[Saved data entries]
▽

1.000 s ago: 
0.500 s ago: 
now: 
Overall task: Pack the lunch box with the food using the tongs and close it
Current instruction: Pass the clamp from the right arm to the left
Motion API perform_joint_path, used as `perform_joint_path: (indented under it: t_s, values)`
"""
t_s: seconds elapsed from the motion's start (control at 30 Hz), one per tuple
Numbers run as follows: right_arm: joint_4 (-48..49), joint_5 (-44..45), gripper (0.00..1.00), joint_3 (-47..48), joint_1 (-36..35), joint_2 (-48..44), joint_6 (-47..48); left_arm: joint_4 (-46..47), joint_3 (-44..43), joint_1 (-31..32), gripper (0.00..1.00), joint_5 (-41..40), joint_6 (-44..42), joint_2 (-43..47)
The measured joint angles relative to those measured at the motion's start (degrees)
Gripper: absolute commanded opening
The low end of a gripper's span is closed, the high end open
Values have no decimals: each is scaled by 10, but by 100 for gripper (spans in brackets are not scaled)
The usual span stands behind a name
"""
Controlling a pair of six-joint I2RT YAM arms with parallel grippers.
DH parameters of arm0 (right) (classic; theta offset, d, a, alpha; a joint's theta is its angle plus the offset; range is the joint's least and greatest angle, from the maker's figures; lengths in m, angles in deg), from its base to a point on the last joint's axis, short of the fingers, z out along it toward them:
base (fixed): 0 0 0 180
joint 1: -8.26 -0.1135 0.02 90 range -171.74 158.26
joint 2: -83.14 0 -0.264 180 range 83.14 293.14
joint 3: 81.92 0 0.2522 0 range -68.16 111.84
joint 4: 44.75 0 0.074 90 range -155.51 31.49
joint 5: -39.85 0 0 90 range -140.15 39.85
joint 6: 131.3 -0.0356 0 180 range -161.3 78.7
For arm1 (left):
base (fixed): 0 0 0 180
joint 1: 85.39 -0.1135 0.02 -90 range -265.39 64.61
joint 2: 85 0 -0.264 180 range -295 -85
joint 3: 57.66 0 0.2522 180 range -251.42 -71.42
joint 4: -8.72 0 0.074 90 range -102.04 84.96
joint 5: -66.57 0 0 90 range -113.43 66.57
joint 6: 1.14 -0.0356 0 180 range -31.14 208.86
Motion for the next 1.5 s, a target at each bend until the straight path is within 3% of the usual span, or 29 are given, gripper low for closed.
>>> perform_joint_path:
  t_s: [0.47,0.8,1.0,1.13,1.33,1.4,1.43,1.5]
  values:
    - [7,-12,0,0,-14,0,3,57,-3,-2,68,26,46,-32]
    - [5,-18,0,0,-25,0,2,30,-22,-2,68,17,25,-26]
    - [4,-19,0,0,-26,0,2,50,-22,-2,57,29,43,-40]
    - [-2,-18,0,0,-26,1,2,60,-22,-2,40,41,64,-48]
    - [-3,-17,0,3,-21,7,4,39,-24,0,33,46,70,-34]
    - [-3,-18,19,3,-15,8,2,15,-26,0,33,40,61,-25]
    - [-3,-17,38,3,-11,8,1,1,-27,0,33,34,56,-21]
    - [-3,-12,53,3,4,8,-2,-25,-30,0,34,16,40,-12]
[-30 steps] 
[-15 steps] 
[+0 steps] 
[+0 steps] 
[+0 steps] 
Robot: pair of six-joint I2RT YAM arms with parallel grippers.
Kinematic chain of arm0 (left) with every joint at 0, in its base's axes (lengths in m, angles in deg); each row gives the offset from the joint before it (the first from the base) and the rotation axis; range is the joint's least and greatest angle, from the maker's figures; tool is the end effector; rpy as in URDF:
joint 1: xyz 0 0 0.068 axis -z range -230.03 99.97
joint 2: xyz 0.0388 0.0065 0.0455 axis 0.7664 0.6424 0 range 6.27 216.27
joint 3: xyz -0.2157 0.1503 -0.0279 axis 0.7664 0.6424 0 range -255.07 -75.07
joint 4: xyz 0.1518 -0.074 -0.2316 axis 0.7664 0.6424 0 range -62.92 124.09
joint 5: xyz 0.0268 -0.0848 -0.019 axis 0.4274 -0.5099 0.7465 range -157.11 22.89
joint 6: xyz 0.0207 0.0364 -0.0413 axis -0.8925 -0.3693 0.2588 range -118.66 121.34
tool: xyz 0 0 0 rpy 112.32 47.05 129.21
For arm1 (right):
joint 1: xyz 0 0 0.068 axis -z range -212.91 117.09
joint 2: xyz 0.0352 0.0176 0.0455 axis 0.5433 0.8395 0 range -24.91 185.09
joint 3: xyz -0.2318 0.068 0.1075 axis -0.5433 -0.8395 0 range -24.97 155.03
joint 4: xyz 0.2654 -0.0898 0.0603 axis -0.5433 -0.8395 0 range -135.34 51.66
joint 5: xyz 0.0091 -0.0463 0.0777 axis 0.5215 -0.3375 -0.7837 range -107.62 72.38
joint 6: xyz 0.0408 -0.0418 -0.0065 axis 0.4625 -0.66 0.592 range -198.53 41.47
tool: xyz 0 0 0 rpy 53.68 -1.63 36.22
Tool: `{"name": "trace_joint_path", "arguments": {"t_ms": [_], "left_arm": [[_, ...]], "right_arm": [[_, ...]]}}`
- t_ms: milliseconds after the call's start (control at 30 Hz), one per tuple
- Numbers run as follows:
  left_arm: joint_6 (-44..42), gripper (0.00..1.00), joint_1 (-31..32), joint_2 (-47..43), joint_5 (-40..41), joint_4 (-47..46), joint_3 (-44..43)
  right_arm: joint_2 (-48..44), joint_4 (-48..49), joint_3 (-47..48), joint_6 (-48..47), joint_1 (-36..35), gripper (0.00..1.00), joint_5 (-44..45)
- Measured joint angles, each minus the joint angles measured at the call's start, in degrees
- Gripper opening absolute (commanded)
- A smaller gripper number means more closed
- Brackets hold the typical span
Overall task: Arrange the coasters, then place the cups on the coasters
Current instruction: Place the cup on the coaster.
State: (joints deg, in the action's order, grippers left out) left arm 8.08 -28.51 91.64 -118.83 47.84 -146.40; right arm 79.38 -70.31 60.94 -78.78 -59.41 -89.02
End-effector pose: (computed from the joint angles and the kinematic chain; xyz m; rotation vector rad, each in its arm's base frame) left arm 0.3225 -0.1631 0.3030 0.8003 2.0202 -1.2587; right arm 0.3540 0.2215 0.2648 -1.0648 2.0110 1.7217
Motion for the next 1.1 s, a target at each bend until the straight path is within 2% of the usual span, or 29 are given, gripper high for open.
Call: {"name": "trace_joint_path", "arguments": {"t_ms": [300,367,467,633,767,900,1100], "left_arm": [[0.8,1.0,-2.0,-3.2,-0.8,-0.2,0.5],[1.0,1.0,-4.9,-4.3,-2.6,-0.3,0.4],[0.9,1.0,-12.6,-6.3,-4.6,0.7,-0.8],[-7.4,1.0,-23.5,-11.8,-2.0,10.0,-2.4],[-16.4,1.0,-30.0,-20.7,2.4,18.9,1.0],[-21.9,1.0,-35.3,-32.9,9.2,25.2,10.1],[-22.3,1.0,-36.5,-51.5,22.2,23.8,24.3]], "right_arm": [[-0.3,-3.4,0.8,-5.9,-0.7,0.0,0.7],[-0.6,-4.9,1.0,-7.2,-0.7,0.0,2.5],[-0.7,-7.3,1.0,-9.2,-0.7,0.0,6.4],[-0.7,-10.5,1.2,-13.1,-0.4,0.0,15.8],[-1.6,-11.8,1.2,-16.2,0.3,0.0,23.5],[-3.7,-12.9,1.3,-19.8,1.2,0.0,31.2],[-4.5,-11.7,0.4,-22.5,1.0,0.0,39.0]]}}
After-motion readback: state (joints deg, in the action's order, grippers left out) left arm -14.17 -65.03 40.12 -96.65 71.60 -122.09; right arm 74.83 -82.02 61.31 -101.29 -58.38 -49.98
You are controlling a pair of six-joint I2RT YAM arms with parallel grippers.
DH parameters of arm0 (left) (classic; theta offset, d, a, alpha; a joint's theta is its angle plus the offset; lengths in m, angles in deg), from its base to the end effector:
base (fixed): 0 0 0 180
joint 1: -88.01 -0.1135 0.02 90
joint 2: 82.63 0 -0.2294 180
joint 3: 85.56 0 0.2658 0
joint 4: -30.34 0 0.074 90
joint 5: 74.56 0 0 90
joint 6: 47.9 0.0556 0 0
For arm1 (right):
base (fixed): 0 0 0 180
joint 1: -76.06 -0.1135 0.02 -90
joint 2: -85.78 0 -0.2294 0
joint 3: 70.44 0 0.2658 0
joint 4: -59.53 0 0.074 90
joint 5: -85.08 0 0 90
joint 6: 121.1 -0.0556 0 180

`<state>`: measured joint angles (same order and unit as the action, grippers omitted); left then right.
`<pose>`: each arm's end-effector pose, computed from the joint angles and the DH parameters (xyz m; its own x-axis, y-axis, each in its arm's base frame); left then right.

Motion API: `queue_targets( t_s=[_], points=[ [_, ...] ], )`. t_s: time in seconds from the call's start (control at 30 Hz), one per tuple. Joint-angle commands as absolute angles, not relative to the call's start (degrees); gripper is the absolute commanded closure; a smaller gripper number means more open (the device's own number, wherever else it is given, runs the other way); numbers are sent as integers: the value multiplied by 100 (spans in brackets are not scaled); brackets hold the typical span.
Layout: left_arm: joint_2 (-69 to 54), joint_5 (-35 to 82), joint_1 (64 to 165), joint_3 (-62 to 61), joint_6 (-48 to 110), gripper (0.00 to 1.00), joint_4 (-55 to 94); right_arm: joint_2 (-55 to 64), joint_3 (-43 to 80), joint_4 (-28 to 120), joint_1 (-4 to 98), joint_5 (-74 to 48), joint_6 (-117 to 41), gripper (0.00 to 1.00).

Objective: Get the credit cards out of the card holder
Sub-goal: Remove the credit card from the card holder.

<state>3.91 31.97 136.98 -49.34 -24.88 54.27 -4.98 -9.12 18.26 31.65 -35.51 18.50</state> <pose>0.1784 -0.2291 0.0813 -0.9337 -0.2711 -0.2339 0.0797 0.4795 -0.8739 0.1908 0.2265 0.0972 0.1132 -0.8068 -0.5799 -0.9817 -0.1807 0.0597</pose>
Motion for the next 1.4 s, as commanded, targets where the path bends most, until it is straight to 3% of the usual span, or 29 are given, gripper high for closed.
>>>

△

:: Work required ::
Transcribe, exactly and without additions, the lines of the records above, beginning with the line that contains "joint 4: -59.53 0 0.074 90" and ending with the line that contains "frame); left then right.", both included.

:: Solution to this exercise ::
joint 4: -59.53 0 0.074 90
joint 5: -85.08 0 0 90
joint 6: 121.1 -0.0556 0 180

`<state>`: measured joint angles (same order and unit as the action, grippers omitted); left then right.
`<pose>`: each arm's end-effector pose, computed from the joint angles and the DH parameters (xyz m; its own x-axis, y-axis, each in its arm's base frame); left then right.

Nothing else is required for this exercise.